Nacido en Boston, en 1977, a Andrew Bujalski se le suele definir como el padrino del Mumblecore -a pesar de que, como a todos, le desagrade la etiqueta-, ya que rodó su primer largo, Funny Ha Ha, en 2002, varios años antes que la mayoría de sus colegas de generación; y también, en expresión del periodista David Edelstein, como el poeta de lo emocionalmente paralizado. Quizá porque en su cine, más que en el de otros, el tiempo se detiene sobre unos personajes sin futuro (o sin futuro aparente) para captar con precisión todas sus imprecisiones, su existencia emocional y sus inacabables diatribas sobre la vida. Porque Bujalski, que tuvo a Chantal Akerman de tutora universitaria y de objeto de tesina, tiene a John Cassavetes como ejemplo a seguir.
“Mi intención es emocionar al espectador. Lo fundamental son los personajes. El buen cine tiene la virtud de enseñarnos a mirar el mundo. Y me interesa lo que me resulta cercano. Por eso, me sorprende que la mayor parte del público estadounidense esté más interesado en historias alejadas de su experiencia personal” (señalaba en una entrevista reciente). Los 16 mm. y el grano de la imagen dibujan un paisaje emocional en los rostros tensionados de sus personajes, un lugar donde poner en común sus sentimientos de, generalmente, pos-universitarios de clase media sin aspiraciones elevadas y con pequeños trabajos para salir del paso. Sentimientos que, a pesar de todo, no evitarán los finales in media res, faltos de piedad y abruptos, con los que Bujalski cierra sus ficciones, abandonando toda esperanza de que realmente haya una conclusión para los problemas de sus criaturas, y de él mismo.

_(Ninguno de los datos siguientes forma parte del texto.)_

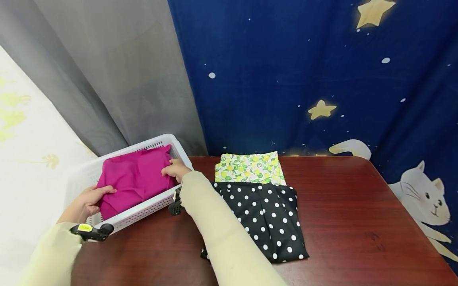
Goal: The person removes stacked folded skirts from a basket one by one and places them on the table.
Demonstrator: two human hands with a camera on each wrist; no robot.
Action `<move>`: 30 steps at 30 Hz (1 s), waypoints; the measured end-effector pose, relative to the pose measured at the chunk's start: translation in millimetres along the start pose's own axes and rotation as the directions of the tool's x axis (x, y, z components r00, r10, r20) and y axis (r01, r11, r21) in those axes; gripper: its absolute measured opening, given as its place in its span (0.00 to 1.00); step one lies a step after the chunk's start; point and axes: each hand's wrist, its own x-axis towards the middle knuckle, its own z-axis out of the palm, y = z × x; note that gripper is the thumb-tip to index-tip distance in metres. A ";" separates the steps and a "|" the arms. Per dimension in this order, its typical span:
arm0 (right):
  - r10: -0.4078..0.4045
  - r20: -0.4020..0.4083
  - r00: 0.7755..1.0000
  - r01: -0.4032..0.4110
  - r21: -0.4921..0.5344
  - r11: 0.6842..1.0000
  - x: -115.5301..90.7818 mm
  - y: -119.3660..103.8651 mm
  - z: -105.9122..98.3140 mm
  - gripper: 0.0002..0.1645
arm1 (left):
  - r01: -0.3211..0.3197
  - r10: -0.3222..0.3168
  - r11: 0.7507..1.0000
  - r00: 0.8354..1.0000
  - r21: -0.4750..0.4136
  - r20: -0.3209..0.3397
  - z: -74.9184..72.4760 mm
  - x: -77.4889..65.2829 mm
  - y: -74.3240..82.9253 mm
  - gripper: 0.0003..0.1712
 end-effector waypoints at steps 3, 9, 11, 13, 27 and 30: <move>-0.013 0.011 1.000 0.013 0.028 1.000 -0.8 -0.1 -1.3 0.34 | -0.013 0.013 1.000 1.000 -0.007 0.009 0.3 -1.2 3.6 0.13; -0.013 0.027 1.000 0.011 0.064 0.998 -1.3 -1.9 -3.2 0.33 | -0.046 0.047 0.999 0.998 -0.029 0.029 -1.2 -3.8 8.5 0.13; -0.007 0.039 0.999 0.003 0.084 0.996 -2.1 -3.6 -4.1 0.33 | -0.066 0.068 0.997 0.997 -0.045 0.038 -2.0 -5.2 10.6 0.13; -0.003 0.040 0.999 -0.001 0.100 0.995 -3.6 -5.9 -5.3 0.35 | -0.089 0.092 0.995 0.995 -0.053 0.049 -2.4 -7.2 13.4 0.12; -0.032 0.055 0.998 0.025 0.127 0.992 -15.6 -21.6 -14.1 0.34 | -0.172 0.177 0.984 0.979 -0.057 0.103 -4.2 -21.2 27.5 0.09; -0.039 0.062 0.997 0.030 0.129 0.991 -18.0 -26.0 -15.6 0.33 | -0.191 0.197 0.980 0.973 -0.062 0.119 -3.8 -23.9 30.4 0.09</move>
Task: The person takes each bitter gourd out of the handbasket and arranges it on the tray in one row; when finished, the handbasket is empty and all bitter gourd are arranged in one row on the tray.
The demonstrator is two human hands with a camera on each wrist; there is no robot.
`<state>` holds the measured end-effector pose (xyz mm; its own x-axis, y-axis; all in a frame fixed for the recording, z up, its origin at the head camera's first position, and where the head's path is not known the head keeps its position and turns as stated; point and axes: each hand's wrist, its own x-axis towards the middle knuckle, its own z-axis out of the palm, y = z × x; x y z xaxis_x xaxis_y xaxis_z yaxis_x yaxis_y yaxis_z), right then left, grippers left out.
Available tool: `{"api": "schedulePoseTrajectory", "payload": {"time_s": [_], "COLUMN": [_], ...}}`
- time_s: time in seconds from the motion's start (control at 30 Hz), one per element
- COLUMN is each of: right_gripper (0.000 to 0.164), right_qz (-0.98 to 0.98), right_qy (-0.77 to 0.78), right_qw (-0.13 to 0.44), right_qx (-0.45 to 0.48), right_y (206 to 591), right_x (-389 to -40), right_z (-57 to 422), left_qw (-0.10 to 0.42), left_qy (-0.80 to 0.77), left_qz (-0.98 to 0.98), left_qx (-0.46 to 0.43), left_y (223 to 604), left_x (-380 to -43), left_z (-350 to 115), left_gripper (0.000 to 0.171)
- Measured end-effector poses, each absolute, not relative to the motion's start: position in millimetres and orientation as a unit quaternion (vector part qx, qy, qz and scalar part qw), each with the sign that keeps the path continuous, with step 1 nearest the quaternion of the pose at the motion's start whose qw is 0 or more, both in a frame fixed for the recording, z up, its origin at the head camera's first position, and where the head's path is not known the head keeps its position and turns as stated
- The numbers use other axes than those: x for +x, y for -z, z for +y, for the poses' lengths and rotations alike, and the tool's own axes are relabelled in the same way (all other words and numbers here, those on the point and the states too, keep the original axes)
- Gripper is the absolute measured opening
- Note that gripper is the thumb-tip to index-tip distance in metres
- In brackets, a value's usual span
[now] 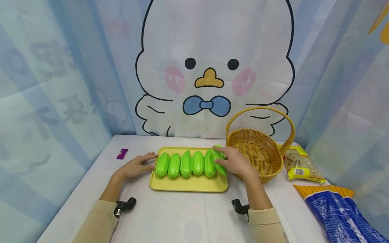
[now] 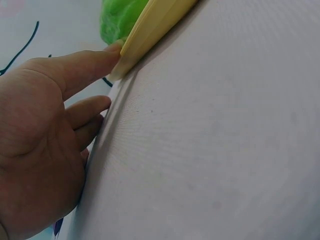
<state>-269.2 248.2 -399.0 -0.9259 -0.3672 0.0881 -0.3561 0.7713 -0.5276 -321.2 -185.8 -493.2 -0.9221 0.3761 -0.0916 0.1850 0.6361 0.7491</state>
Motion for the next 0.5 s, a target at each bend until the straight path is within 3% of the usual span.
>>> {"api": "schedulePoseTrajectory", "payload": {"time_s": [0.5], "right_gripper": [0.054], "right_qz": [0.964], "right_qy": [0.212], "right_qw": [0.026], "right_qx": [-0.156], "right_y": [402], "right_x": [-268], "right_z": [234], "left_qw": [0.120], "left_qy": [-0.395], "left_qz": [0.897], "left_qx": [0.157], "left_y": [492], "left_x": [-321], "left_z": [-185], "left_gripper": [0.061]}}
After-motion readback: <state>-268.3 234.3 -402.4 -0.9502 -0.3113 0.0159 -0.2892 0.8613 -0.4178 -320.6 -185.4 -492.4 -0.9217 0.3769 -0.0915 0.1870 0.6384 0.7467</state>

Quizá el mumblecore según Bujalski sea el último reducto para mantener la confianza en un cine independiente que ha diluido sus esencias en sus eventuales contratos con las pequeñas filiales de las grandes empresas del entretenimiento. Al final, los nuevos paraísos virtuales avanzan anulando los problemas cotidianos en su despliegue de efectos visuales, y los problemas del despertar a la madurez son narcotizados por las versiones burguesas de la comedia y el drama de gran estudio. Por eso, a las historias mínimas de Bujalski, incómodas y a la vez cercanas, parece que les cuesta encontrar un espectador que ya no se sitúa en la órbita de un cine independiente agarrotado en su denominación indie, para el que los ejercicios de honestidad de Bujalski y compañía no tienen tanta cabida como sería de esperar.
A diferencia de Aaron Katz o Joshua Safdie, la obra de Andrew Bujalski permanece inédita en dvd y sólo La casa encendida programó el año pasado Beeswax, la película más reciente dirigida por Bujalski. Hasta que este hueco en la distribución/edición se cubra, podemos decir que descubrir su obra sirve para contemplar pequeños retazos de vida, y nada más, que pasean sus amores y sus problemas, su convivencia y sus emociones ante nuestra mirada, buscando en el espectador la capacidad de conmoción ante una vida y unas preocupaciones que no se distancian tanto de las suyas.